3. Problems & Solutions
Of course we had some troubles making our code work during this implementation. Firstly, the order for the interceptors to work mattered in a case where a column which both column and row based policies are applied for. Because the data was replaced with the default value of that type –empty string in our case-instead of the column name, again that default value was used in the where clause which caused the queries to have false conditions all the time. It looked something like this:
SELECT Foo1, Foo2, N’’
WHERE N’’ = ‘UK’
Instead of WHERE Foo3 = ‘UK’ , the column name was replaced by the default value which was put there due to a column based security for the user not having rights to see that specific column. We simply solved the problem by registering the interceptors in the right other.

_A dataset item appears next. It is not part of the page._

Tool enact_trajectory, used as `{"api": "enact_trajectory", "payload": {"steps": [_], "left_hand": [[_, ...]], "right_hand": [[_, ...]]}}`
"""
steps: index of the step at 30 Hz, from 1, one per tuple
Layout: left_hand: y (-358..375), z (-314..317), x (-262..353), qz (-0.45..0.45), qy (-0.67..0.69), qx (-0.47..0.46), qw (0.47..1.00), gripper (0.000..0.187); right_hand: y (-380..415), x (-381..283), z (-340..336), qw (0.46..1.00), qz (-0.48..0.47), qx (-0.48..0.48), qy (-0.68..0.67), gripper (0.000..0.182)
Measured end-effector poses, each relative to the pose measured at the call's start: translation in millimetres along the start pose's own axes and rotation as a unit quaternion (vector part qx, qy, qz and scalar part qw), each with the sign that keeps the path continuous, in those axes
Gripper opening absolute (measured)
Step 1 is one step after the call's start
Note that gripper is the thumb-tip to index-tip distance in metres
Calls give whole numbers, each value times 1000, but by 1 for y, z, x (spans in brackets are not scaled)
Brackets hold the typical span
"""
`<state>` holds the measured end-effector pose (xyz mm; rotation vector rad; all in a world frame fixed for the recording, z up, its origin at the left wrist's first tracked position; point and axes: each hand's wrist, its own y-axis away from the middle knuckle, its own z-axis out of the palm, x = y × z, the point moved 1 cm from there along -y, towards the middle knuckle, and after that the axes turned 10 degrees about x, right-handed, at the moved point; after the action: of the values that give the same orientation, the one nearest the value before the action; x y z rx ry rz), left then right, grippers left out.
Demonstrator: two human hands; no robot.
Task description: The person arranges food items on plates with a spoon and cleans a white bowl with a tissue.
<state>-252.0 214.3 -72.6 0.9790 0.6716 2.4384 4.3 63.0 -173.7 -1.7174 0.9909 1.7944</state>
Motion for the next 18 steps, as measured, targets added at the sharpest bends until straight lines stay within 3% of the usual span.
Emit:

Another problem we faced was the query cache mechanism of Entity Framework. The problem rise when an entity is queried more than once. When a value is set in a filter parameter, that value is cached and reused for the further queries. This happens because the interceptors we use implements IDbCommandTreeInterceptor and the execution of the TreeCreated method happens only once for the query commands, being cached after.
Even for a new instance of DbContext won’t make any difference, we’ll be stucked with the cached values for the parameters. This situation might be a problem for almost any kind of interceptor works, unless it is using a hard coded value such as true/false for soft delete purpose implementations. While there are a few different work arounds (using functions that produce queries with constants or using properties of a non-mapped objects and such) for this problem, we decided to go with the IEnumerable<TEntity> collection wich is always remain empty. Entity Framework does not cache queries that involves IEnumerable<T>.Contains<T>(T value) call against an in-memory collection, since the values of the collection are considered volatile. That method (Contains) call can be executed in a wrapped DbSet object or at a point of base repository like object for it so no matter what entity the query comes for, Entity Framework won’t replace it with the cached one.